Here's today's news quiz: What prominent figure on the U.S. political scene recently unleashed the following colorful witticism about his adversaries (abbreviated here for publication in a family newspaper):
"I F---ing Hate Those ... Motherf---ers!"
Easy, you may be thinking. Who else could it be but Anthony Scaramucci, President Donald Trump's flamed-out communications director, whose one brief whining moment at the White House last month reached its crazed climax in a foul-mouthed New Yorker interview that wounded the delicate sensibilities of the American media.
A front-page Star Tribune headline warned of a "Vulgar war for West Wing" set off by Scaramucci's "crass rant" — so profane that figuring out how to convey his language "tests editors," according to the San Jose Mercury News, because the quotes were "absolutely bananas" (CNN) and "beyond words" (Washington Post). Distinguished journalists far and wide quivered with similar revulsion.
Fact is, Scaramucci's F-bomb barrage and orgy of imagined sexual impossibilities were stunningly uncouth. Such baseness at the heights of our political life tempts one to agree with the Post scribe who fretted that "[t]he Trump administration is one long exercise in desensitization."
Except ... our "desensitization" may not have just begun with Trump and company.

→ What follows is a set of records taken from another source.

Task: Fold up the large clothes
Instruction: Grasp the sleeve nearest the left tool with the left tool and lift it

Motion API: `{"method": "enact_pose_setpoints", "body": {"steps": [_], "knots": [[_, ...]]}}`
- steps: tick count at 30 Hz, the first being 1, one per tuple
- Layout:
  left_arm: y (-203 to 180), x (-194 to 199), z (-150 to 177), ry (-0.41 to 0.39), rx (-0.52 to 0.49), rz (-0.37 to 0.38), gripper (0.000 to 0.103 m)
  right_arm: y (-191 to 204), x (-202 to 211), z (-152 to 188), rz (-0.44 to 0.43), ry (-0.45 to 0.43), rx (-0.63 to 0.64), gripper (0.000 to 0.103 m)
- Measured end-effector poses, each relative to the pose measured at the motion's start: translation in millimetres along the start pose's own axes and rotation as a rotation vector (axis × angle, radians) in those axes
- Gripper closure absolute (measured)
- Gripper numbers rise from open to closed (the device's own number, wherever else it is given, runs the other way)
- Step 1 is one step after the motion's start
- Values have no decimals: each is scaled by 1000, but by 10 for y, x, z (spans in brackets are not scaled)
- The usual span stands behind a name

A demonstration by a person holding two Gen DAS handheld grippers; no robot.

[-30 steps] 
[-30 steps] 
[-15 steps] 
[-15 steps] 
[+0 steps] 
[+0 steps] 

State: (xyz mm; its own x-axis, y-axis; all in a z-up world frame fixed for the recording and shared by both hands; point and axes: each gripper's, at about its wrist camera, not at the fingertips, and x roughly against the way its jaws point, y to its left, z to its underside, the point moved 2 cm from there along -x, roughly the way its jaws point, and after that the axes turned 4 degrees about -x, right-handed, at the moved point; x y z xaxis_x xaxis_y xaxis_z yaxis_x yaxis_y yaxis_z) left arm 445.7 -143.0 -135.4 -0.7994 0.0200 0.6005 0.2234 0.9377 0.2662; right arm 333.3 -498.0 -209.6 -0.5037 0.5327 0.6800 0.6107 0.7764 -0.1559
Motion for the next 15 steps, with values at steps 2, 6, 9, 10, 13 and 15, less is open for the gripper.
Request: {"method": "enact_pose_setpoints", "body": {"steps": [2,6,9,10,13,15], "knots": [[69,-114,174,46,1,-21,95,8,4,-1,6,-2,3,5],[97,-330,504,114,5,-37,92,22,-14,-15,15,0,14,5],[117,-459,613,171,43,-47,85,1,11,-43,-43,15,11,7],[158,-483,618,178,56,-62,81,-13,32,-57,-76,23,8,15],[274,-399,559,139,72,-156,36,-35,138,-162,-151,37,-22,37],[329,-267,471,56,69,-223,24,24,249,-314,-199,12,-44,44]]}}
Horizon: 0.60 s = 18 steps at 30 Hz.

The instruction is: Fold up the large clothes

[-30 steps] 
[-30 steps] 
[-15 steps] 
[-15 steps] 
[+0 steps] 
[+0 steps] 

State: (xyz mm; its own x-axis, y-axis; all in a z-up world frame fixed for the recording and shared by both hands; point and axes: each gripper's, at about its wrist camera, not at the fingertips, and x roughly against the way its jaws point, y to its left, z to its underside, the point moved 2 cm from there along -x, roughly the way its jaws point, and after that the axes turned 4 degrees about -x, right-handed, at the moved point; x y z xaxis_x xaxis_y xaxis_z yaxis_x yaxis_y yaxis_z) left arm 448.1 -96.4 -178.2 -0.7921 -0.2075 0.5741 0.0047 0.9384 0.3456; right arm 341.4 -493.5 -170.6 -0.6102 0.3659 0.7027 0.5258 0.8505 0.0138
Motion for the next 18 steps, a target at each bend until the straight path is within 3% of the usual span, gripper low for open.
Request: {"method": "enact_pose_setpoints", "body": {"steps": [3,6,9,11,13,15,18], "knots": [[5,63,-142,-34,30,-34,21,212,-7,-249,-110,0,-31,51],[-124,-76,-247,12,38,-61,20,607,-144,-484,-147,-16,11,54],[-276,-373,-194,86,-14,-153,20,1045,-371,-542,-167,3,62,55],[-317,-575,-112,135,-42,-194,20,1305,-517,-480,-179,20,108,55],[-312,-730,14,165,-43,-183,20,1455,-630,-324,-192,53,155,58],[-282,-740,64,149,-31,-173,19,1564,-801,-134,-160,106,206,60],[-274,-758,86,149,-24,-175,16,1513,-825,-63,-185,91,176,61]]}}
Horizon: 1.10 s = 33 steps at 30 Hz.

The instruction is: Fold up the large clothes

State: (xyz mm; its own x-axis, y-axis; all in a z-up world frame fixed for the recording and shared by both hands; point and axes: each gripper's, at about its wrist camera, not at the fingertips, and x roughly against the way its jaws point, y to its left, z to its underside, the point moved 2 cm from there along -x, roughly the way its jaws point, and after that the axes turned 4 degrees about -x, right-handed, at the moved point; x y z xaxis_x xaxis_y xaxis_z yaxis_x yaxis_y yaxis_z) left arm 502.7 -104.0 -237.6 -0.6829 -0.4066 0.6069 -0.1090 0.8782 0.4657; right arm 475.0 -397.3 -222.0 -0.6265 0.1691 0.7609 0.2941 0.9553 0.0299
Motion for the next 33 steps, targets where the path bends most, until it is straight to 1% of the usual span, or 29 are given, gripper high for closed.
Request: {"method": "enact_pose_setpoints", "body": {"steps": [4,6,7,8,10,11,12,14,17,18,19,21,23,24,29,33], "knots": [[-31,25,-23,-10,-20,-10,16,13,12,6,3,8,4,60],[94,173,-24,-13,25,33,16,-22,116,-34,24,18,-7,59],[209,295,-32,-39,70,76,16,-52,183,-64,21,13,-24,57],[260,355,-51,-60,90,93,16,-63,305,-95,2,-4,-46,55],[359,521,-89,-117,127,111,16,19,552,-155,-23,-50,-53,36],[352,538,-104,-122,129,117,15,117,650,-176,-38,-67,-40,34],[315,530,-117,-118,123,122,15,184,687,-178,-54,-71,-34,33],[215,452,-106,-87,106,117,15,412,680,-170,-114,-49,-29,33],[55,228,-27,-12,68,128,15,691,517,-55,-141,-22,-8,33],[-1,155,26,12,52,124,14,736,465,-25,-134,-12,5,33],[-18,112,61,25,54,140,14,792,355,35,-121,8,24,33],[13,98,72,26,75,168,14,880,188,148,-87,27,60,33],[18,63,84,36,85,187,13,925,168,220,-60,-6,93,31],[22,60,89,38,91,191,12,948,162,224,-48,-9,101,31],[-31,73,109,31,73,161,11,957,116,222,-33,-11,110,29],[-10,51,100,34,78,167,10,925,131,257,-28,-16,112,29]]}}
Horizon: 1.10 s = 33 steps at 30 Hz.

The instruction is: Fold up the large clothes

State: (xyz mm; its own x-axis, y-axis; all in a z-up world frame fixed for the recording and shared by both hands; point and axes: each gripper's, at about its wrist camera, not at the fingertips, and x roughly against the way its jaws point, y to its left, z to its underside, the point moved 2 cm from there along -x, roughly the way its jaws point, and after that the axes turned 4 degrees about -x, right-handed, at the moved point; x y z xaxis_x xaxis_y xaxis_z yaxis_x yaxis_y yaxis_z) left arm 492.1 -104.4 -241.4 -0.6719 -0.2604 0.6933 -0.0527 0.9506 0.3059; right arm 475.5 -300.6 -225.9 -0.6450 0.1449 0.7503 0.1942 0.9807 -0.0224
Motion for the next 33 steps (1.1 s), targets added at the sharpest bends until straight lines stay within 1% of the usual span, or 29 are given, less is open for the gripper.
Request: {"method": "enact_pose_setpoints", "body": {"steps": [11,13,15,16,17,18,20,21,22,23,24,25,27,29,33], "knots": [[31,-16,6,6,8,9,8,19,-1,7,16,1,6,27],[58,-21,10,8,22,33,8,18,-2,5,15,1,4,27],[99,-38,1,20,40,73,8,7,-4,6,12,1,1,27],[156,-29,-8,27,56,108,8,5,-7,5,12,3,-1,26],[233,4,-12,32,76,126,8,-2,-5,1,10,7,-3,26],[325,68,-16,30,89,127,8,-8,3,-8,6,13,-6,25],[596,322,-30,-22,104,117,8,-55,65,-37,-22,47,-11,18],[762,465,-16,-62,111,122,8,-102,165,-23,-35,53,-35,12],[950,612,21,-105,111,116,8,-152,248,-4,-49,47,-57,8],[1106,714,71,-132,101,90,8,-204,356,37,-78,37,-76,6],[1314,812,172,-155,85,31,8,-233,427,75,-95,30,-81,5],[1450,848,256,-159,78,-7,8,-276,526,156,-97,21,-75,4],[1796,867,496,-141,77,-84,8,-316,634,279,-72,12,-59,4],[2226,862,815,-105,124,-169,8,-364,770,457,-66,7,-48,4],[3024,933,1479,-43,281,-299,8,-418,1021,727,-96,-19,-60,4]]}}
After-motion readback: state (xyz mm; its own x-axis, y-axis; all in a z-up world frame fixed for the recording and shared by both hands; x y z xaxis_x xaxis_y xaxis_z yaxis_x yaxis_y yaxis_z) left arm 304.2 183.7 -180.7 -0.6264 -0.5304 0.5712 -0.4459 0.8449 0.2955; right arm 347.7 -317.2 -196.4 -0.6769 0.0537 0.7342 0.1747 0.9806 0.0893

You see, you're mistaken if you guessed that "I F---ing Hate Those ... Motherf---ers!" must be a Mount Scaramucci eruption. It's actually a line gleefully spelled out, not once but three times, in the new, much-admired memoir of Al Franken, Minnesota's distinguished U.S. senator.
Now let me hurry to acknowledge that Franken says this line is and always was a joke, which in his view answers any criticism. A large portion of "Giant of the Senate" consists of Franken refighting the battles of the 2008 election campaign that put him in the Senate — complaining all over again about the scrutiny the race brought to a catalog of profane "jokes" from Franken's previous career as a comedian and political satirist.